Repository files navigation

Tests codecov lint workflow MIT license Go Reference

Luna

Luna is a fast, dependency-free TTL cache for Go with a deliberately small API.

Why Luna: it stores entries in a dense arena instead of a map, so steady state — even cold inserts after a delete — is allocation-free and the GC sees three slices rather than one object per key. At 1M entries that means 0 allocs/op on insert and roughly half the retained heap of go-cache, theine or jellydator (see Benchmarks), with get/insert/delete latency at or below every cache benchmarked. If you want a small, memory-frugal core and don't need capacity limits, per-item TTLs or eviction callbacks, Luna is for you.

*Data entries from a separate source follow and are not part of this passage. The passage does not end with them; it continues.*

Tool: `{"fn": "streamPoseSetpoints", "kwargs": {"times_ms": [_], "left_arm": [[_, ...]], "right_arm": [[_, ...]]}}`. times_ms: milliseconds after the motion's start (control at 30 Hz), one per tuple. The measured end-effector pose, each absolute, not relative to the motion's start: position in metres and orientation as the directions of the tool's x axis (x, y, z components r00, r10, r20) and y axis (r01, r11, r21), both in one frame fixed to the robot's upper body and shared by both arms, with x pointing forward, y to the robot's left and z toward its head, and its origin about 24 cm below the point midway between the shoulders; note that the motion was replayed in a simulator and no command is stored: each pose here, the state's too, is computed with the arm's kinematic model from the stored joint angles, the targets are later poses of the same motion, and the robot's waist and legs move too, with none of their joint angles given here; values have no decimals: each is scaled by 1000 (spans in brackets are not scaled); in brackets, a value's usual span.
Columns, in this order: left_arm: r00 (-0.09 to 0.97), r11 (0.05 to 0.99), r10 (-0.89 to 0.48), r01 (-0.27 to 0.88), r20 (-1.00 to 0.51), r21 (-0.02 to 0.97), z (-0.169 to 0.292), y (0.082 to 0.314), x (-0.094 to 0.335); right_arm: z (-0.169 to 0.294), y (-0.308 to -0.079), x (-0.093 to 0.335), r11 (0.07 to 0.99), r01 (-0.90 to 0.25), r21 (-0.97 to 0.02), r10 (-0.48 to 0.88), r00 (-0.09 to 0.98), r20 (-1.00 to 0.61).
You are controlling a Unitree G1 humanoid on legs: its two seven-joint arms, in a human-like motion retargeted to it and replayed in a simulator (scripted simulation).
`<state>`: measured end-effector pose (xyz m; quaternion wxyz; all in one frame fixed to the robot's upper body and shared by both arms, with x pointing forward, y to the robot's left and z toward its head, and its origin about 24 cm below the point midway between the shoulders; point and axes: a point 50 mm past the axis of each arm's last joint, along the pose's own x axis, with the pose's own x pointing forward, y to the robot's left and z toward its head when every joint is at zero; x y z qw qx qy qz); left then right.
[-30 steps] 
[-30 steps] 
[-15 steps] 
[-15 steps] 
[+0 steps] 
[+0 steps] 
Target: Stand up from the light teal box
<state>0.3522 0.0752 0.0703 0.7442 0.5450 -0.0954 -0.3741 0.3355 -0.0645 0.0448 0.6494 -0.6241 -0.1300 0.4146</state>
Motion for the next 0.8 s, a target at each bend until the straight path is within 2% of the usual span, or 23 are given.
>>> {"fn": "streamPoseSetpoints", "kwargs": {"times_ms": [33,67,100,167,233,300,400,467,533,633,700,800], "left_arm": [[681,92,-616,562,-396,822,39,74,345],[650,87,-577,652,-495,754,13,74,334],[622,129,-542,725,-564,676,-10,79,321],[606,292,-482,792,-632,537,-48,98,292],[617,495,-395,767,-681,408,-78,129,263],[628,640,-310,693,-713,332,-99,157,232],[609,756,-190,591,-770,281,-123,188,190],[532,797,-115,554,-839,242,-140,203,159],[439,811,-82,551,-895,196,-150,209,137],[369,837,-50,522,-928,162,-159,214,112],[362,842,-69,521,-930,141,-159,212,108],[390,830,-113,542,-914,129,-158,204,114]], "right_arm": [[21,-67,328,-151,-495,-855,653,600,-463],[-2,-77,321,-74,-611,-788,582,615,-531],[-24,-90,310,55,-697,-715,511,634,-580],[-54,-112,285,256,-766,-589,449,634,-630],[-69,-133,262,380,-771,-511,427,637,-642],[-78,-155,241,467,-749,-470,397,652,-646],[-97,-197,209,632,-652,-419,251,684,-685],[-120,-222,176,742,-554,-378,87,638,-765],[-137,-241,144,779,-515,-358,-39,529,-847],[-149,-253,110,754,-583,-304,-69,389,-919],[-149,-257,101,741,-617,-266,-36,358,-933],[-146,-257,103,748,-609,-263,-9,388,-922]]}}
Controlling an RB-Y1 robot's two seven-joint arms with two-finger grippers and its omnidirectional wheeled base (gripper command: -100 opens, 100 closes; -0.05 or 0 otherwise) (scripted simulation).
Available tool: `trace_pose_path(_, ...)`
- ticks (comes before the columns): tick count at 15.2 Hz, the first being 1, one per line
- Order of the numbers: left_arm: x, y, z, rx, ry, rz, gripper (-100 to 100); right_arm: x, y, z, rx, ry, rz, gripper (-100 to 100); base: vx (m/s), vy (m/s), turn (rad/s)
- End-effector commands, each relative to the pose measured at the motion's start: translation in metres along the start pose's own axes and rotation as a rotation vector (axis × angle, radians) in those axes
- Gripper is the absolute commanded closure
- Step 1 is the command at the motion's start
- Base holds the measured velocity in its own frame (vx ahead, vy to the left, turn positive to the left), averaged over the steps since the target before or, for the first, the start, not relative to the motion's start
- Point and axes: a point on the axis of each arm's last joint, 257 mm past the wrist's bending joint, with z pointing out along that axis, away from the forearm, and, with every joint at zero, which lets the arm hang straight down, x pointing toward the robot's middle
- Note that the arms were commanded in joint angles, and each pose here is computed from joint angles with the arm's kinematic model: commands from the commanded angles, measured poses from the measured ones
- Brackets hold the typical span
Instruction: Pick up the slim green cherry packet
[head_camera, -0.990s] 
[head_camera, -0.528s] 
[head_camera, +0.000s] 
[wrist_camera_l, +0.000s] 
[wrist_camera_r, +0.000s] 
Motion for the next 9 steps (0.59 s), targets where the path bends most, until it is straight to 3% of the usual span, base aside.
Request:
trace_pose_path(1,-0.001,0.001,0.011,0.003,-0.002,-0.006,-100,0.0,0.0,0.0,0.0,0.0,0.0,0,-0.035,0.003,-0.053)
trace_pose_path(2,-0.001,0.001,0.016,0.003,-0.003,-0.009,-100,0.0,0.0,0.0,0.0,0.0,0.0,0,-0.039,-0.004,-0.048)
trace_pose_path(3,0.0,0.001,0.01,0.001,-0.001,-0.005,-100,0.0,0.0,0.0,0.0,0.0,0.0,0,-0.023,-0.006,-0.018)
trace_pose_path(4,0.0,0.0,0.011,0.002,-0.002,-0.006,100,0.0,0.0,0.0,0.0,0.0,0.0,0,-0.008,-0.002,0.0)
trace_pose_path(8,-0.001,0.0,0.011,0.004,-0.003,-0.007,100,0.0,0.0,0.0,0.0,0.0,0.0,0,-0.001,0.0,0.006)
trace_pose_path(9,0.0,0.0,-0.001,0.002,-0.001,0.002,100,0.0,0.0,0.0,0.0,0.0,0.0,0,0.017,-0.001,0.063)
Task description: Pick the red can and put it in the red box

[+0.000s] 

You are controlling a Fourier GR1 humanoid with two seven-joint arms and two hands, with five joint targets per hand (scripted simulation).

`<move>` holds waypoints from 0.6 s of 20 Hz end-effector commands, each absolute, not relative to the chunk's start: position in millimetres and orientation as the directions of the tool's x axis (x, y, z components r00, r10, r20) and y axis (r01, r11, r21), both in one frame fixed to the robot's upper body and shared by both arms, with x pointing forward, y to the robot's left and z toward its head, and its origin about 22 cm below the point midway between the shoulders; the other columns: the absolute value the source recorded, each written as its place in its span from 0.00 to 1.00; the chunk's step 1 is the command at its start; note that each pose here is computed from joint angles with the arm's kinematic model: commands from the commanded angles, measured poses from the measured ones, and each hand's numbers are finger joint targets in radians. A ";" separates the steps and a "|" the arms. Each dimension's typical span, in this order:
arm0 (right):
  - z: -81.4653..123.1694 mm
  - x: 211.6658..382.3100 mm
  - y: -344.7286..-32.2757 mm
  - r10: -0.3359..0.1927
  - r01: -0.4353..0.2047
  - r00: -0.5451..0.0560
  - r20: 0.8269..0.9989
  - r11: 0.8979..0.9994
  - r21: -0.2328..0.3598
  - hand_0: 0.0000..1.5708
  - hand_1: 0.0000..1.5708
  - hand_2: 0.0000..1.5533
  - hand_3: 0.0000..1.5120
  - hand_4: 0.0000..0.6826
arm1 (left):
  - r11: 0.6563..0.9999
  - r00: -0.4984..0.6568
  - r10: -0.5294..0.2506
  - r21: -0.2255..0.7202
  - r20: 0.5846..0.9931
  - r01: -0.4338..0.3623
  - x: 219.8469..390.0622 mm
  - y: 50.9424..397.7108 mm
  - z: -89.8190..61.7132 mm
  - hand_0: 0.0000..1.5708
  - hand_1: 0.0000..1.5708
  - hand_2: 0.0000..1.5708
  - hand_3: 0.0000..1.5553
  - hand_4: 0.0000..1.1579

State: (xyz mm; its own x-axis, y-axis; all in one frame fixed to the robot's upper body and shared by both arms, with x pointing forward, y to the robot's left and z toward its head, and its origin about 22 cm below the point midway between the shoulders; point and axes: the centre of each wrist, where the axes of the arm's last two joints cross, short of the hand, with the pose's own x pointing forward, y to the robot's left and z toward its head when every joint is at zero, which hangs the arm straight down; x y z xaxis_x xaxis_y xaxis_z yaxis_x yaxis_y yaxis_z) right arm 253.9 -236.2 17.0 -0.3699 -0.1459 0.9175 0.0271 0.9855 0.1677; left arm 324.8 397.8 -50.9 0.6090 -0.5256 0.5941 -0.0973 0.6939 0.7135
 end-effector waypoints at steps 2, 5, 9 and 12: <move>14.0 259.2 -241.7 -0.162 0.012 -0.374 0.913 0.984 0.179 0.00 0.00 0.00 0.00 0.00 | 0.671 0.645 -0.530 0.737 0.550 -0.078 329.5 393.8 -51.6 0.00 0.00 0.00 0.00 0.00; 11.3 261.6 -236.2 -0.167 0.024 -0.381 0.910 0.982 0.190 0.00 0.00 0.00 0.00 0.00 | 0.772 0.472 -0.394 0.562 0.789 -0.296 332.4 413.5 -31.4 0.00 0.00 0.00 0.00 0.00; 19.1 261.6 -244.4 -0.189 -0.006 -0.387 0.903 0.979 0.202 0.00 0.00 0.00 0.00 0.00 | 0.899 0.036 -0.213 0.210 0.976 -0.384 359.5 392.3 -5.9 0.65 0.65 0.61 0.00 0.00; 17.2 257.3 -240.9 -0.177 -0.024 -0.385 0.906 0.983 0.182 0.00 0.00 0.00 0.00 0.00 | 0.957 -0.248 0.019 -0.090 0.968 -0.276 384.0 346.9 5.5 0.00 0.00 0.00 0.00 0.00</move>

It stores entries in a hand-rolled open-addressing hash table in the style of swiss tables (control bytes probed a word at a time, like the Go 1.24+ runtime map). Entries live inline in a dense arena indexed by int32 and double as nodes of an intrusive eviction list, so there is no per-item allocation at all — the GC sees three slices instead of an object per key. Eviction is driven by a single timer armed for the oldest entry's deadline — no polling, no channels on the hot path.

Features

  • Zero dependencies — stdlib only, go.sum is empty.
  • Generic — any comparable key (strings, ints, structs…), any value type.
  • TTL with touch-on-hit — retrieving an entry extends its life (disable with WithDisableTouchOnHit). Pass luna.NoTTL to WithTTL and entries never expire — no timer, no eviction goroutine at all.
  • LoadersWithLoader fills the cache on a Get miss; the loader runs outside the lock so a slow load never blocks other keys.
  • One-time valuesGetAndDelete fetches and removes atomically, handy for secrets and PRG-style form state.
  • Two flavoursCache for single-goroutine-dominated workloads, ShardedCache (16 independent shards) for heavy concurrent use.
  • PresizingWithInitialSize(n) reserves the table and arena up front, so even the initial fill is allocation-free, not just steady-state churn.
  • Small API on purposeInsert, Get, GetAndDelete, Delete, Len, Stop. No callbacks, capacity limits, metrics or per-item TTLs.

Installation

go get github.com/kaatinga/luna

Usage

package main

import (
	"fmt"
	"time"

	"github.com/kaatinga/luna"
)

func main() {
	cache := luna.NewCache[string, int](
		luna.WithTTL[string, int](time.Minute),
	)
	defer cache.Stop() // releases the eviction goroutine

	cache.Insert("answer", 42)

	if v, ok := cache.Get("answer"); ok {
		fmt.Println(v) // 42
	}

	cache.Delete("answer")
}

For workloads where many goroutines hit the cache at once, use the sharded variant — same API:

cache := luna.NewShardedCache[string, int](
	luna.WithTTL[string, int](time.Minute),
)

A loader turns the cache into a read-through cache — Get calls it on a miss and caches the result. The loader runs outside the cache lock, so concurrent Gets of the same cold key may each load it; the last result wins. Return false to report a miss without caching anything:

limiters := luna.NewCache[string, *rate.Limiter](
	luna.WithTTL[string, *rate.Limiter](15*time.Minute),
	luna.WithLoader[string, *rate.Limiter](func(ip string) (*rate.Limiter, bool) {
		return rate.NewLimiter(10, 30), true
	}),
)

For one-time values — secrets, PRG form state — GetAndDelete fetches and removes under a single lock acquisition (it never calls the loader):

if secret, ok := cache.GetAndDelete(token); ok {
	// secret can never be retrieved again
}

A cache that should keep entries forever skips the eviction machinery entirely — no timer and no background goroutine are created:

ids := luna.NewCache[string, string](luna.WithTTL[string, string](luna.NoTTL))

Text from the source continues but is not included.